You’ve written an amazing, helpful post for your church blog.

The post is solid, and isn’t making any rookie mistakes.

You’re just about ready to hit “Go.”

All you need is a title.

And that’s important. When it comes to reading your church blog, 6 out of 10 people will only read the headline, and the headline will actually influence what people get out of the article if they do read it.

If blog post titles are so important, you need a strategy for writing winning titles every time. Your blog post titles are going to play a big role in how your church ministers online, whether you’re just updating people on the latest church picnic or giving them a list of places to find Sunday school lessons online.

Here’s a list of guidelines to keep in mind as you’re writing blog post titles for your church.

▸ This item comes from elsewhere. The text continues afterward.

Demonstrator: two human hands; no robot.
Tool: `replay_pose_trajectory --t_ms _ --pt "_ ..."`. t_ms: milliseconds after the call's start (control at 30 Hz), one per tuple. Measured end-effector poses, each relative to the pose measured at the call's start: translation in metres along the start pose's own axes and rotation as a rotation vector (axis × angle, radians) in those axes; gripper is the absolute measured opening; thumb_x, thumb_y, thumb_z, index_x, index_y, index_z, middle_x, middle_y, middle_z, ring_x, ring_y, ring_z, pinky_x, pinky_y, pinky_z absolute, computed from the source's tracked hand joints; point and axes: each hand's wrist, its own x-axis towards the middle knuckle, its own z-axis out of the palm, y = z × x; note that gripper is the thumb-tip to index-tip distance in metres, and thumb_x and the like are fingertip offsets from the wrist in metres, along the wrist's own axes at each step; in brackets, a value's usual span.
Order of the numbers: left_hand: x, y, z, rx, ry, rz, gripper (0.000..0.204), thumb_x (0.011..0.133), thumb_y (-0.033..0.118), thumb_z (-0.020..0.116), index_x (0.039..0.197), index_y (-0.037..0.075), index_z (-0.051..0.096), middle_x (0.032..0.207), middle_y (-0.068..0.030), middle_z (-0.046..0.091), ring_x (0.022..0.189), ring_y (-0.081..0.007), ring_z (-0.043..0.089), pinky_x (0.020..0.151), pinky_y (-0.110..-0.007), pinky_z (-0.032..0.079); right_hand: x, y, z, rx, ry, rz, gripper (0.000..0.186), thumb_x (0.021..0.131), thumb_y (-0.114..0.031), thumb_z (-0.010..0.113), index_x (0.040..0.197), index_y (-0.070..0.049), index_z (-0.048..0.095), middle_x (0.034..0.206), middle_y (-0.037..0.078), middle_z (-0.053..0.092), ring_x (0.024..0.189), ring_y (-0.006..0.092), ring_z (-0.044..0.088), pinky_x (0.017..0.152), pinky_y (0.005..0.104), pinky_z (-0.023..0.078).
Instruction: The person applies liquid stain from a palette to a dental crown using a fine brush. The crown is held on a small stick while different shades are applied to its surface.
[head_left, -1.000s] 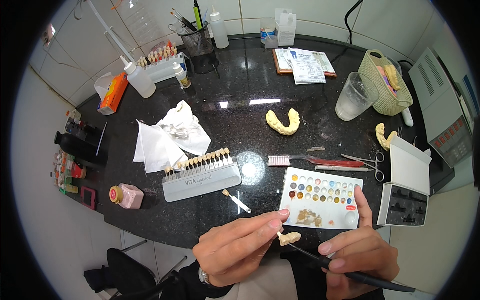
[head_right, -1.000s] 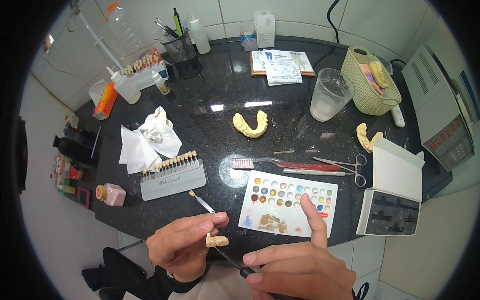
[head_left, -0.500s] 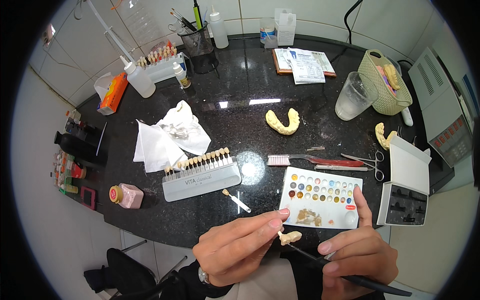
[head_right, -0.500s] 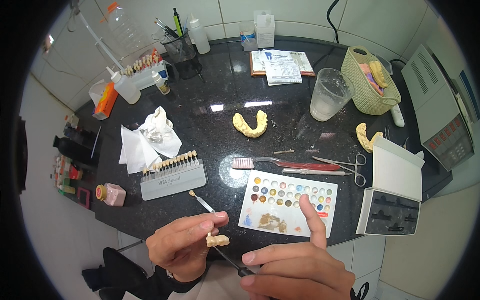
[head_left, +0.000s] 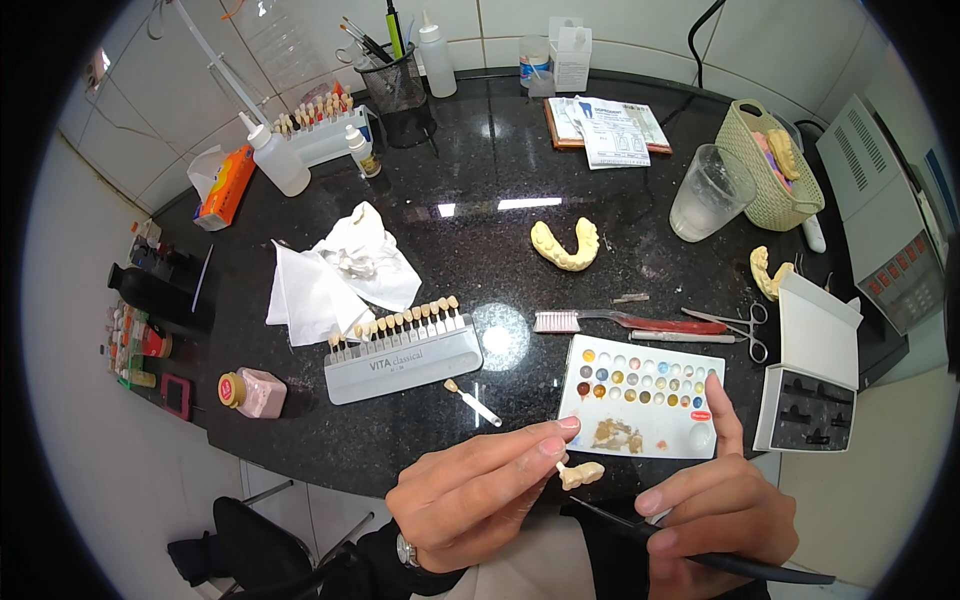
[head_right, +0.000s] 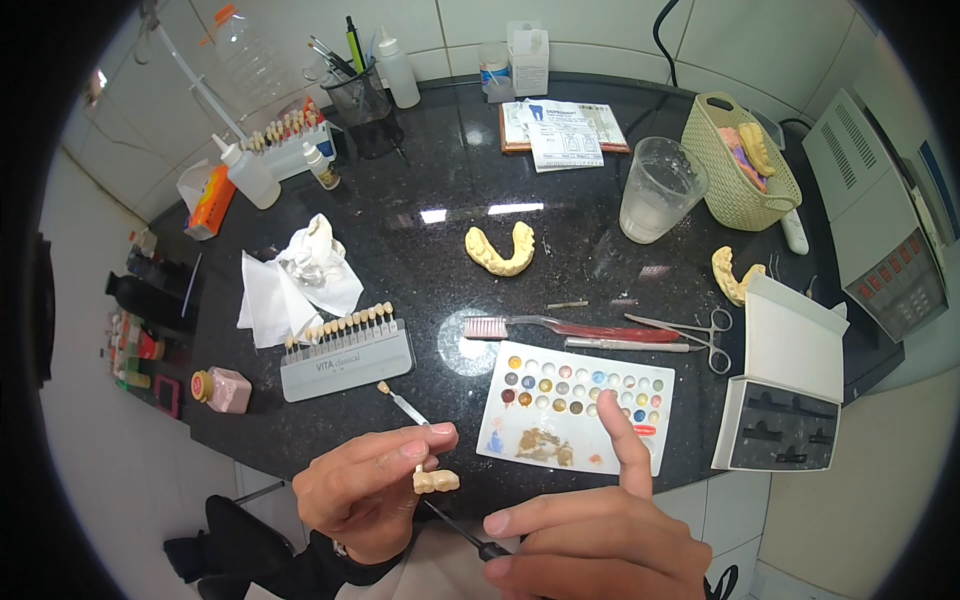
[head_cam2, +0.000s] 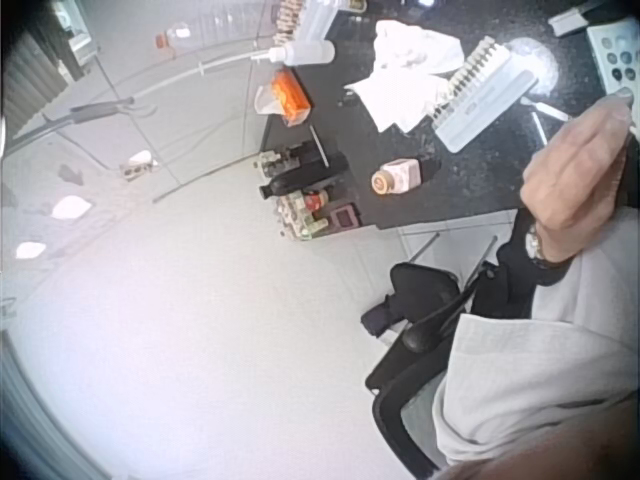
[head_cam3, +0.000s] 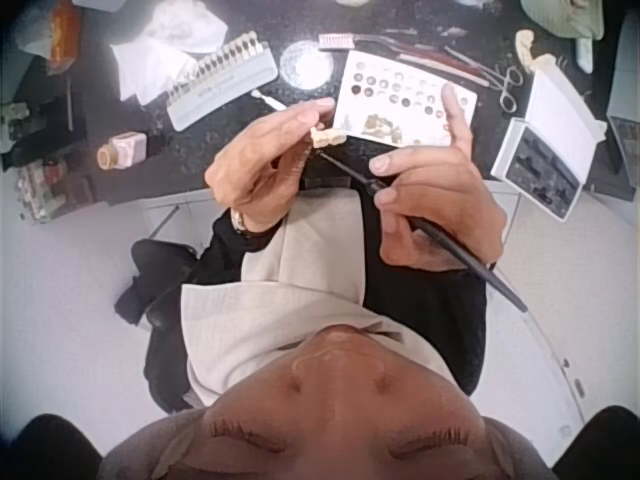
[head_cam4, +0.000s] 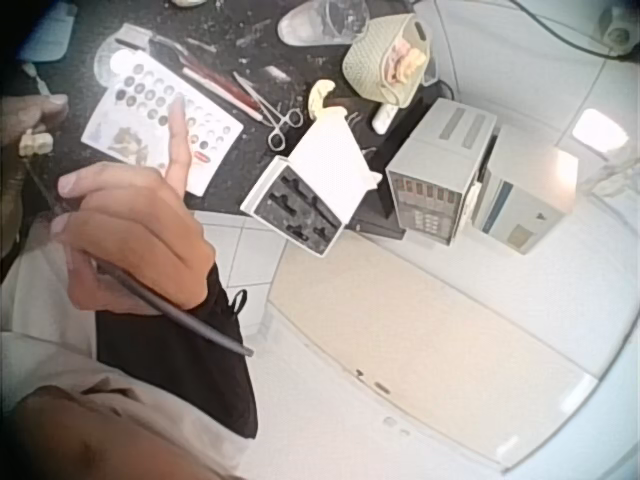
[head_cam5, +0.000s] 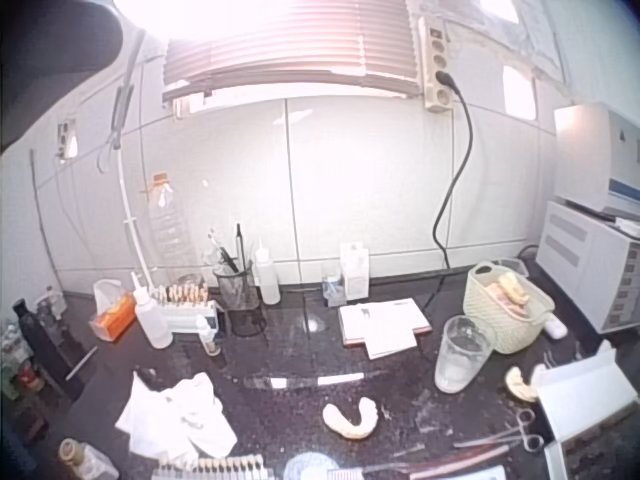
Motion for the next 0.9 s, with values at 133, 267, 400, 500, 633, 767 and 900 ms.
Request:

1. Blog post titles should be 69 characters or less (including spaces).

You can probably think of a few reasons you would want to keep your headlines short. You want to get your point across quickly. You want to give people a quick, punchy first impression of your blog post.

But another reason to keep your headlines short has more to do with the technology that people use to find your blog than it has to do with the people reading the headline. Here’s why:

Google is only going to show the first 69 characters of your blog post title in search results.

If you want your blog posts to show up in the search engines (and who doesn’t?), you need to pay attention to how long your titles are.

A title with the right length shows up just fine in the search results. But once your title crosses that 69-character limit, the tail end gets cut off to make the title fit.


That can be a huge bummer, especially if some of the most important information in your title is toward the end of it (see rule #3 for more on that).

2. Blog post titles should be descriptive, not cryptic.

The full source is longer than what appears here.